### WORK INSTRUCTION
The whole listing is to be written out again exactly; the pictures are not.

### GIVEN MATERIAL
==*==
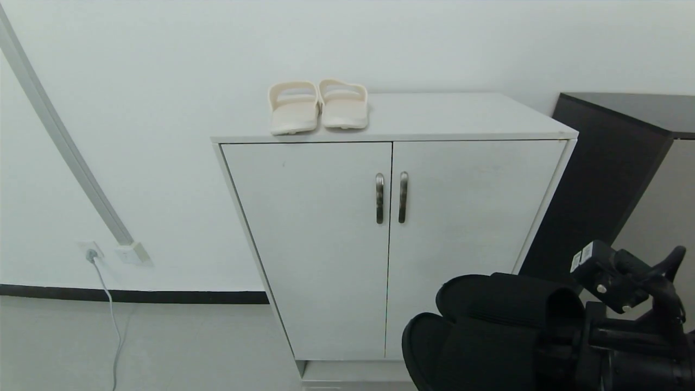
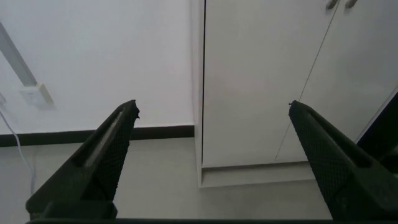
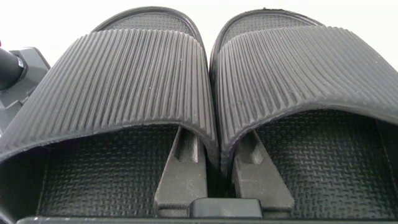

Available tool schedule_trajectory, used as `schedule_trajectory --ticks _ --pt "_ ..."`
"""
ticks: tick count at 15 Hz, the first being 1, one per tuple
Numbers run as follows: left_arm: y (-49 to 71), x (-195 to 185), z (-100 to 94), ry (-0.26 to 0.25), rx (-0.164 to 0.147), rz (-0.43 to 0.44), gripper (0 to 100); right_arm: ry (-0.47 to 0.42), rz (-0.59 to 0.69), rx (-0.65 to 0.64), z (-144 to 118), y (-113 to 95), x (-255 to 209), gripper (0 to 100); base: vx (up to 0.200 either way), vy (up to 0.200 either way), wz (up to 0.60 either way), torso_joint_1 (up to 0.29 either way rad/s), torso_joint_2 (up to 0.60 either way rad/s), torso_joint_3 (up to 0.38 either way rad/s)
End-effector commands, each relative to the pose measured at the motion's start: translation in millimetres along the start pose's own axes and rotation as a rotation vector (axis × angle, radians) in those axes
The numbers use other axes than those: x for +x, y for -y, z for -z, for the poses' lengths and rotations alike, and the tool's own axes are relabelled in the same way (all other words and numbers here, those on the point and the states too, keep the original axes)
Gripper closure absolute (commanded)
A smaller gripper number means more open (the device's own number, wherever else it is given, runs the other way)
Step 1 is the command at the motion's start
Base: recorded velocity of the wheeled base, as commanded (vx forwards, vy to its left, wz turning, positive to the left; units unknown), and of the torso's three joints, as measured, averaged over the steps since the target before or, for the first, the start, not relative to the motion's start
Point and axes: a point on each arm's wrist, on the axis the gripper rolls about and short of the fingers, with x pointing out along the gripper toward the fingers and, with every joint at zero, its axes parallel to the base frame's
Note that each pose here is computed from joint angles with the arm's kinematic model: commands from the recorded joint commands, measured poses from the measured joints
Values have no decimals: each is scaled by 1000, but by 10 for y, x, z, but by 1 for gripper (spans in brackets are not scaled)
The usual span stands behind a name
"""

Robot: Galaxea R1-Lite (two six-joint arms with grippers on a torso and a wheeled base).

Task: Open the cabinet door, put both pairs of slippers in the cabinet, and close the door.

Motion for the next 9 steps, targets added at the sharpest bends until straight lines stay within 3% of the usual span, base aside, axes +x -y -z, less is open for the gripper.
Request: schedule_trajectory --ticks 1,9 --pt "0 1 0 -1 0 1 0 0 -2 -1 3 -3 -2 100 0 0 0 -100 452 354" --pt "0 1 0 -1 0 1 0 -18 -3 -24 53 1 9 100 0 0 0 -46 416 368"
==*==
### EXERCISE ANSWER
Available tool schedule_trajectory, used as `schedule_trajectory --ticks _ --pt "_ ..."`
"""
ticks: tick count at 15 Hz, the first being 1, one per tuple
Numbers run as follows: left_arm: y (-49 to 71), x (-195 to 185), z (-100 to 94), ry (-0.26 to 0.25), rx (-0.164 to 0.147), rz (-0.43 to 0.44), gripper (0 to 100); right_arm: ry (-0.47 to 0.42), rz (-0.59 to 0.69), rx (-0.65 to 0.64), z (-144 to 118), y (-113 to 95), x (-255 to 209), gripper (0 to 100); base: vx (up to 0.200 either way), vy (up to 0.200 either way), wz (up to 0.60 either way), torso_joint_1 (up to 0.29 either way rad/s), torso_joint_2 (up to 0.60 either way rad/s), torso_joint_3 (up to 0.38 either way rad/s)
End-effector commands, each relative to the pose measured at the motion's start: translation in millimetres along the start pose's own axes and rotation as a rotation vector (axis × angle, radians) in those axes
The numbers use other axes than those: x for +x, y for -y, z for -z, for the poses' lengths and rotations alike, and the tool's own axes are relabelled in the same way (all other words and numbers here, those on the point and the states too, keep the original axes)
Gripper closure absolute (commanded)
A smaller gripper number means more open (the device's own number, wherever else it is given, runs the other way)
Step 1 is the command at the motion's start
Base: recorded velocity of the wheeled base, as commanded (vx forwards, vy to its left, wz turning, positive to the left; units unknown), and of the torso's three joints, as measured, averaged over the steps since the target before or, for the first, the start, not relative to the motion's start
Point and axes: a point on each arm's wrist, on the axis the gripper rolls about and short of the fingers, with x pointing out along the gripper toward the fingers and, with every joint at zero, its axes parallel to the base frame's
Note that each pose here is computed from joint angles with the arm's kinematic model: commands from the recorded joint commands, measured poses from the measured joints
Values have no decimals: each is scaled by 1000, but by 10 for y, x, z, but by 1 for gripper (spans in brackets are not scaled)
The usual span stands behind a name
"""

Robot: Galaxea R1-Lite (two six-joint arms with grippers on a torso and a wheeled base).

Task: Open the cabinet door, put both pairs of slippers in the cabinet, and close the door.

Motion for the next 9 steps, targets added at the sharpest bends until straight lines stay within 3% of the usual span, base aside, axes +x -y -z, less is open for the gripper.
Request: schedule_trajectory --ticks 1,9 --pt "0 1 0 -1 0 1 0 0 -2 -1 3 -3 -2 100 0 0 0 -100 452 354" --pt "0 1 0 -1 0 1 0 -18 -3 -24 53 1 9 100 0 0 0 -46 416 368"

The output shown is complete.